------ Data block ------

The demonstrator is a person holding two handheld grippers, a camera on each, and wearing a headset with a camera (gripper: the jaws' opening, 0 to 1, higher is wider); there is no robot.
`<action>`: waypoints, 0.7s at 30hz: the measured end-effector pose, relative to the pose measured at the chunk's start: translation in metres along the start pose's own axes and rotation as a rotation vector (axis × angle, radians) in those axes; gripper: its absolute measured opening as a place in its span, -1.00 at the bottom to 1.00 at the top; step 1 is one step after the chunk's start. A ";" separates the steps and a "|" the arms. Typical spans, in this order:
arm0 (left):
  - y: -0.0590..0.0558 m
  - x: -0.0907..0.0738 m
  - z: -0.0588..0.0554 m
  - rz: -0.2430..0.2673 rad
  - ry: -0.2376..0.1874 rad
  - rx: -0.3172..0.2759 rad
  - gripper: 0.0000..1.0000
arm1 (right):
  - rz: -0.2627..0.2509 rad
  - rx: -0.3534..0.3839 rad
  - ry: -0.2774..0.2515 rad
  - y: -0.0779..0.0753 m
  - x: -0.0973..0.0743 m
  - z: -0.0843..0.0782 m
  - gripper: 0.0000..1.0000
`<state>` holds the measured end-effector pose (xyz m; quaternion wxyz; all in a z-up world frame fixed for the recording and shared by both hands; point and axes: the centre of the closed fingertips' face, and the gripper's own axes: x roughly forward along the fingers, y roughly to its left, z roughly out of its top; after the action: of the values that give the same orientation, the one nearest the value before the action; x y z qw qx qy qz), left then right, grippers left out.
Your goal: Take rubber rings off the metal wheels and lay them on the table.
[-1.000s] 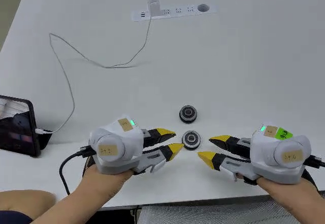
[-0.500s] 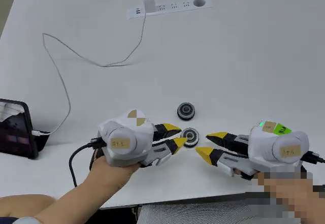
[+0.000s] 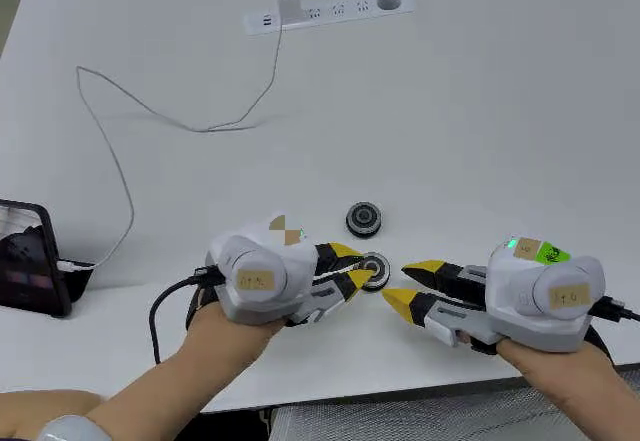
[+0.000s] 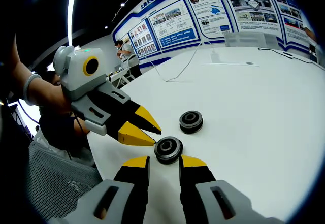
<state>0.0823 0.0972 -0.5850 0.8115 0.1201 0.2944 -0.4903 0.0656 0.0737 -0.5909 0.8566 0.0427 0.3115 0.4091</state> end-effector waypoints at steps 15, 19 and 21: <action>-0.001 0.011 -0.009 -0.002 0.056 0.049 -0.75 | 0.003 0.018 -0.003 -0.002 0.002 -0.002 -0.53; -0.001 0.014 -0.011 0.002 0.065 0.062 -0.75 | 0.004 0.021 -0.005 -0.002 0.002 -0.002 -0.53; -0.001 0.015 -0.011 0.001 0.062 0.062 -0.76 | 0.005 0.023 -0.005 -0.002 0.002 -0.003 -0.53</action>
<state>0.0829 0.0914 -0.6019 0.7981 0.1603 0.3040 -0.4948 0.0664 0.0736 -0.5949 0.8559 0.0544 0.3141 0.4073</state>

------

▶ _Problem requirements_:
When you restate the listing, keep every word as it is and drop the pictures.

▶ _Answer area_:
The demonstrator is a person holding two handheld grippers, a camera on each, and wearing a headset with a camera (gripper: the jaws' opening, 0 to 1, higher is wider); there is no robot.
`<action>`: waypoints, 0.7s at 30hz: the measured end-effector pose, relative to the pose measured at the chunk's start: translation in metres along the start pose's own axes and rotation as a rotation vector (axis × angle, radians) in those axes; gripper: its absolute measured opening as a place in its span, -1.00 at the bottom to 1.00 at the top; step 1 is one step after the chunk's start. A ";" separates the steps and a "|" the arms. Typical spans, in this order:
arm0 (left):
  - y: -0.0590..0.0558 m
  - x: -0.0907..0.0738 m
  - z: -0.0588..0.0554 m
  - rz: -0.2430..0.2673 rad
  - ry: -0.2376..0.1874 rad
  - rx: -0.3172..0.2759 rad
  - gripper: 0.0000..1.0000
arm1 (right):
  - rz: -0.2627..0.2509 rad
  - rx: -0.3534..0.3839 rad
  - ry: -0.2774..0.2515 rad
  - y: -0.0779..0.0753 m
  - x: -0.0973..0.0743 m
  - z: -0.0843..0.0782 m
  - gripper: 0.0000..1.0000
`<state>` holds the measured end-effector pose (xyz m; quaternion wxyz; all in a z-up world frame fixed for the recording and shared by both hands; point and axes: the centre of the closed fingertips' face, and the gripper's own axes: x roughly forward along the fingers, y roughly to its left, z roughly out of its top; after the action: of the values that give the same orientation, the one nearest the value before the action; x y z qw qx qy qz), left then right, grippers left out.
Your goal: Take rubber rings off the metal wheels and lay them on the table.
[-1.000s] 
[-0.500s] 
[+0.000s] 
[+0.000s] 
<state>0.0823 0.0972 -0.5850 0.8115 0.1201 0.2944 -0.4903 0.0656 0.0737 -0.5909 0.8566 0.0427 0.3115 0.4091</state> end-effector waypoints at steps 15, 19 and 21: <action>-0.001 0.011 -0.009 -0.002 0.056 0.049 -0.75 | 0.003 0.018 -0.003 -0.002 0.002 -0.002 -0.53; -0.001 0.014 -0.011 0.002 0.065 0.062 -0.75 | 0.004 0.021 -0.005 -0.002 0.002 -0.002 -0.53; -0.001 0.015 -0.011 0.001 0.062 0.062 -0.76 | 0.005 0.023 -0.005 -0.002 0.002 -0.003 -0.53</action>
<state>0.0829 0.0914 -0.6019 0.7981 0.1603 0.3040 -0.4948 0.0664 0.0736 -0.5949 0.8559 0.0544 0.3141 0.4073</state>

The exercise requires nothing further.